Ya sabemos que la UEFA y la FIFA se oponen a los planes y que se ha advertido a todos los clubes implicados que corren el riesgo de ser expulsados de sus ligas nacionales, con sus jugadores excluidos del fútbol internacional. Para algunos, la punición es innecesaria y es muy posible que tengan razón.
El presidente de la UEFA, Aleksander Ceferin, había definido la Superliga de esta elocuente manera: “Nuestra competición [Liga de Campeones] es abierta. La Superliga es una competición cerrada (...) es una propuesta vergonzosa y egoísta. Es un escupitajo en la cara de todos los amantes del fútbol”.
El proyecto, según la UEFA, “se fundamenta en el interés propio de unos pocos clubes en un momento en el que la sociedad necesita más que nunca la solidaridad”.
Según algunas informaciones no comprobadas, el castigo para los clubes que intentaron la ruptura podría haber alcanzado entre 30 millones a 50 millones de euros procedentes de los derechos de televisión de la Champions, además de la prohibición de participar en competiciones nacionales o internacionales sancionadas por el organismo.
Por su parte, la FIFA expresó que “se mantiene firme a favor de la solidaridad en el fútbol y de un modelo de redistribución equitativa que pueda contribuir al desarrollo del fútbol como deporte, especialmente a nivel mundial, ya que el desarrollo del fútbol mundial es la misión principal” del organismo.

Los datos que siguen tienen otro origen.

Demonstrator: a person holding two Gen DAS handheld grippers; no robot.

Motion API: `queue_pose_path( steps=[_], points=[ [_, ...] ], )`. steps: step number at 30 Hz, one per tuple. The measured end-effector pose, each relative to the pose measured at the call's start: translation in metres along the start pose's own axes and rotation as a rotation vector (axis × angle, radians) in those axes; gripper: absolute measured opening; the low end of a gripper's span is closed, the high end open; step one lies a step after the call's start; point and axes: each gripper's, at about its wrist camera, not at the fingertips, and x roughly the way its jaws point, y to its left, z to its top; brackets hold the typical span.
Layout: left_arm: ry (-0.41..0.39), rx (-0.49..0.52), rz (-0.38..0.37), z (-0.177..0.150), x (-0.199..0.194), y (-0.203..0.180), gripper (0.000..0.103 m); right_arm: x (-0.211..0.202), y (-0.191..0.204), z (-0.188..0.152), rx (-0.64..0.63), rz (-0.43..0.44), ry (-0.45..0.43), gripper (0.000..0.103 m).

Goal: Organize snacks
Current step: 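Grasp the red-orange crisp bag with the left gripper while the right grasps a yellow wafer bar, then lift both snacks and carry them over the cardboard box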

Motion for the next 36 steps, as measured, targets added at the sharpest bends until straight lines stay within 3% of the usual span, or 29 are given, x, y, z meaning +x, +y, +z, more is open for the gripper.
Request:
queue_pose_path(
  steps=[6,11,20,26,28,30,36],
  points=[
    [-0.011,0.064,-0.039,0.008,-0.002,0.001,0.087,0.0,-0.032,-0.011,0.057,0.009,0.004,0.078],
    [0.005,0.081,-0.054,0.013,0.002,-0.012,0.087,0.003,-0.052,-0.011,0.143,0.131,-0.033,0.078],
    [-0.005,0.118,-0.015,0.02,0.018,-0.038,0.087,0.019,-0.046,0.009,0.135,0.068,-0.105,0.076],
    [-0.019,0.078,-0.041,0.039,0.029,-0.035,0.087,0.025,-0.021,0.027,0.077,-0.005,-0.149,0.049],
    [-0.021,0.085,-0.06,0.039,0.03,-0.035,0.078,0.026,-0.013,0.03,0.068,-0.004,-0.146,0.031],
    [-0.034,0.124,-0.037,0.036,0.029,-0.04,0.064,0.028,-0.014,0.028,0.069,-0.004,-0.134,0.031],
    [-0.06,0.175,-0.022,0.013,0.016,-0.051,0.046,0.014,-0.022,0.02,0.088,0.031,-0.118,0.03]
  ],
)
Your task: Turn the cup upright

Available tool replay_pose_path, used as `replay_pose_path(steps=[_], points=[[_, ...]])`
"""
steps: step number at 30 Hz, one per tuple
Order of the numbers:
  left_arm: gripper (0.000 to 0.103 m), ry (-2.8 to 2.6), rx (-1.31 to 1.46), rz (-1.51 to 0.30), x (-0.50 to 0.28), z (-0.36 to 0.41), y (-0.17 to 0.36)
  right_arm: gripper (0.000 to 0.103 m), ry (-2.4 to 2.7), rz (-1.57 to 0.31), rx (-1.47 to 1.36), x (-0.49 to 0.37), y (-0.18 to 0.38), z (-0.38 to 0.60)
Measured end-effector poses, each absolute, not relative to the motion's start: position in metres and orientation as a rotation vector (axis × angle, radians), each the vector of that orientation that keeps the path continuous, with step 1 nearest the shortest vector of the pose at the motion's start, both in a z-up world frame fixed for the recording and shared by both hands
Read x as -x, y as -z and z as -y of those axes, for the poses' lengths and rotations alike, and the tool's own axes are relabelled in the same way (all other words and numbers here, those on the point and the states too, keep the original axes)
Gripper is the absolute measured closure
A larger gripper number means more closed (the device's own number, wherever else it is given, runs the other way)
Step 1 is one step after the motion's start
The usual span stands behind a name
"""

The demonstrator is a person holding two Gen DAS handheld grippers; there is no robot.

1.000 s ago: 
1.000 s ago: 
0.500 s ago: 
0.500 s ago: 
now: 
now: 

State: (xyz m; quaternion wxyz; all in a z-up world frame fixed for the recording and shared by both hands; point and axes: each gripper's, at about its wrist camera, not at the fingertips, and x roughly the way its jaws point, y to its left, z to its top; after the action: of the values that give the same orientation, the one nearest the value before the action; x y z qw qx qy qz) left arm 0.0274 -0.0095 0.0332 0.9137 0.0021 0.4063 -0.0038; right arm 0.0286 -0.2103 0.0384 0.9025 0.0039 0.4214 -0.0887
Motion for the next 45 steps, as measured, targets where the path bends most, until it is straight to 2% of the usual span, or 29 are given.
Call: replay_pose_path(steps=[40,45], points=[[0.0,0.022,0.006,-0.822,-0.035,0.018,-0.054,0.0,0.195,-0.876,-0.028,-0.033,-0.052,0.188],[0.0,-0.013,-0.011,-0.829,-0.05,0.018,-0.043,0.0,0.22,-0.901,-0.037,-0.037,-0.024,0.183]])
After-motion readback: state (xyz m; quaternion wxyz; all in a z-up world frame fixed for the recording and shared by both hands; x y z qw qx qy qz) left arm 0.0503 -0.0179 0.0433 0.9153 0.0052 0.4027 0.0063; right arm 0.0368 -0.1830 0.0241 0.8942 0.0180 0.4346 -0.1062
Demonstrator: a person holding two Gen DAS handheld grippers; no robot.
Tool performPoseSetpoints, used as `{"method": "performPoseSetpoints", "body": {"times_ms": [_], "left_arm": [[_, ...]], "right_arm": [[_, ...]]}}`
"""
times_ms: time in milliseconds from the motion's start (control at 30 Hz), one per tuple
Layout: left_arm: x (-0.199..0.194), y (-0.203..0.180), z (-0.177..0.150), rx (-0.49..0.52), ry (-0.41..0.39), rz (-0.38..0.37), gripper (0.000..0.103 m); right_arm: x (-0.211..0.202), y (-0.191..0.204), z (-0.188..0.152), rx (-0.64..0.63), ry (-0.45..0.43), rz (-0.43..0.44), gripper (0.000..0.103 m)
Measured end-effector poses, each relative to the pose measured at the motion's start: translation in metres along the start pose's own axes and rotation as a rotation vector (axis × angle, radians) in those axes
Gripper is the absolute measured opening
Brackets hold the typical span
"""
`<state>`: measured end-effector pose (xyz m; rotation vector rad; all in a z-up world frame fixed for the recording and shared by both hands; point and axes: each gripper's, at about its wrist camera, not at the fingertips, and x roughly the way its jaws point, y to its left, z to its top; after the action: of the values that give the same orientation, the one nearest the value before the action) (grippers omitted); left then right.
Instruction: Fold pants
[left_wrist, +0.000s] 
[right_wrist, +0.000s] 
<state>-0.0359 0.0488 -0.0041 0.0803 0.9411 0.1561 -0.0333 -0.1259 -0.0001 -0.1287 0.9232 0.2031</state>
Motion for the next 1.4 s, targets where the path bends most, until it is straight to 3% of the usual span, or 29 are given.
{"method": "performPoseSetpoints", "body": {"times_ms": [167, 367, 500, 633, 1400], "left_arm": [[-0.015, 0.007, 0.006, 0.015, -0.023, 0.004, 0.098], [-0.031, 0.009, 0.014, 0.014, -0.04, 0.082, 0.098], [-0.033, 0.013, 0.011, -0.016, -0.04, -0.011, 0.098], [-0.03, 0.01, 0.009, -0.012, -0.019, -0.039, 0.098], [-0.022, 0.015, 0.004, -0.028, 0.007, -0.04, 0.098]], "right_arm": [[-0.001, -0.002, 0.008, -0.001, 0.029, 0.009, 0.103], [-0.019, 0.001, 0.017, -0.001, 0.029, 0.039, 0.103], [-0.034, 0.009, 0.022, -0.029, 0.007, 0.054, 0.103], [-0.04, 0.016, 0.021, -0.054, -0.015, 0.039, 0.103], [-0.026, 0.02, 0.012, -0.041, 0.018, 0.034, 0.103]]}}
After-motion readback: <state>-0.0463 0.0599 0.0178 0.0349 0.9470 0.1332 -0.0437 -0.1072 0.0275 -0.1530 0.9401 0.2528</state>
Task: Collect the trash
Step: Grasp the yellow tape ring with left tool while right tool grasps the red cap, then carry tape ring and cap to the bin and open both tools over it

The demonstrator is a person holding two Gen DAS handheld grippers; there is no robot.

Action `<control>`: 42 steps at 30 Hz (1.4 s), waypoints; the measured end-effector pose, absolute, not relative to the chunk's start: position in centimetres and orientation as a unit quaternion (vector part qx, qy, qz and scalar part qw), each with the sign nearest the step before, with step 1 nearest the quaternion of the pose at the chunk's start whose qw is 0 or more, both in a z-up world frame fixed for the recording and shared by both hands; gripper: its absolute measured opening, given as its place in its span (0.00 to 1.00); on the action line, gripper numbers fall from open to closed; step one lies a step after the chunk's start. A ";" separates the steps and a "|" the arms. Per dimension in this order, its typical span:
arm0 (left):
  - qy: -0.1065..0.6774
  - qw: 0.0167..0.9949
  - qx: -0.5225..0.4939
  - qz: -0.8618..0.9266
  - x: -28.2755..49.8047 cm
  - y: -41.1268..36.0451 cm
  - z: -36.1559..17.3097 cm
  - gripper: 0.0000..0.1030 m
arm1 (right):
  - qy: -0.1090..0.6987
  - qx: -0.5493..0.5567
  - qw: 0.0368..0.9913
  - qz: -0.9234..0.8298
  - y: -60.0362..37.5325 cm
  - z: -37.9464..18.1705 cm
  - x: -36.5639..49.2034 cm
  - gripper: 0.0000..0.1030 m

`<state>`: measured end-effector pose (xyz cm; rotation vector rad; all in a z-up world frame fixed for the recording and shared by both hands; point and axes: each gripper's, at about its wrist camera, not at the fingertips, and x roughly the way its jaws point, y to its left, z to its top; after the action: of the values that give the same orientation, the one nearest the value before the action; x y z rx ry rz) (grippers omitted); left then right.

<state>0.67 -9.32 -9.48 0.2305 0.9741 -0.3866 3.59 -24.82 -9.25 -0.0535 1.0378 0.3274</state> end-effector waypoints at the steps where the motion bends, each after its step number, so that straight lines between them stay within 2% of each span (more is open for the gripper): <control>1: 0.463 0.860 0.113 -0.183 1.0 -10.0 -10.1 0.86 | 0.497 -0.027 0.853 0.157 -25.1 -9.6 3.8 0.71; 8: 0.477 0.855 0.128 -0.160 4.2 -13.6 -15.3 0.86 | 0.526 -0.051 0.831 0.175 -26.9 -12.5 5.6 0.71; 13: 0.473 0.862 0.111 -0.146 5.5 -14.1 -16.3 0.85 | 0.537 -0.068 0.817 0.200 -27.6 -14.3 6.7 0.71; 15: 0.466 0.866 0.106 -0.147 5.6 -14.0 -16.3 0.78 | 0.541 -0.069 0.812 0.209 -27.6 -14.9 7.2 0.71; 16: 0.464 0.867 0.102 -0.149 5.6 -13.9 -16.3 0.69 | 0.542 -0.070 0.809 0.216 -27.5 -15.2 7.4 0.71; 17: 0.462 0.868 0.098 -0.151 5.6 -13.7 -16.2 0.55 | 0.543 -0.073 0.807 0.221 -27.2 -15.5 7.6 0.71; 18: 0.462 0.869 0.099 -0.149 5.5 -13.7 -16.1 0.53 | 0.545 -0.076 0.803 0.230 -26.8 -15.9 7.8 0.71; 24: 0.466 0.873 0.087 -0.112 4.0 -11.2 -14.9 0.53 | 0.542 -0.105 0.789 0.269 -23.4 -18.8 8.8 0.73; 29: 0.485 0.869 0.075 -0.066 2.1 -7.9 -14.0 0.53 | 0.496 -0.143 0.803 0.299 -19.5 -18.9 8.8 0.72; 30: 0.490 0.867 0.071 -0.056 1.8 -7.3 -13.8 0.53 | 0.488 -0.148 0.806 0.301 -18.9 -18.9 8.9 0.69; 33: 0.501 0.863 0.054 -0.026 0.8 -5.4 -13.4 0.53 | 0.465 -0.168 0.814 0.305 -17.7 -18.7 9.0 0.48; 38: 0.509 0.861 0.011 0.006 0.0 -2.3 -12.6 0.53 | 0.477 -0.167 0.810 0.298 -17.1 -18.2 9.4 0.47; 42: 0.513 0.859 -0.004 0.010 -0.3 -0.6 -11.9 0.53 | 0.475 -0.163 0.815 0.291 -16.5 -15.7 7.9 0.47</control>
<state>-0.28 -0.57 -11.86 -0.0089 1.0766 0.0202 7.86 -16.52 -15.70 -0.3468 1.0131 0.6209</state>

“Cualquier competición de fútbol, ya sea nacional, regional o mundial, debería reflejar siempre los principios fundamentales de solidaridad, inclusión, integridad y redistribución financiera equitativa”, indicó el organismo.
Y para terminar esta locura, nada mejor que las lúcidas palabras de Marcelo Bielsa, entrenador argentino del Leeds United, quien se expresó de este modo respecto a la Superliga: “Lo que le da salud a la competencia deportiva es el desarrollo de los débiles, no el exceso de crecimiento de los fuertes. La lógica que impera en el mundo, y el fútbol no está fuera de eso, es que los poderosos sean más ricos a costa de que el resto sea más pobre”. Y eso, claro está, no funciona.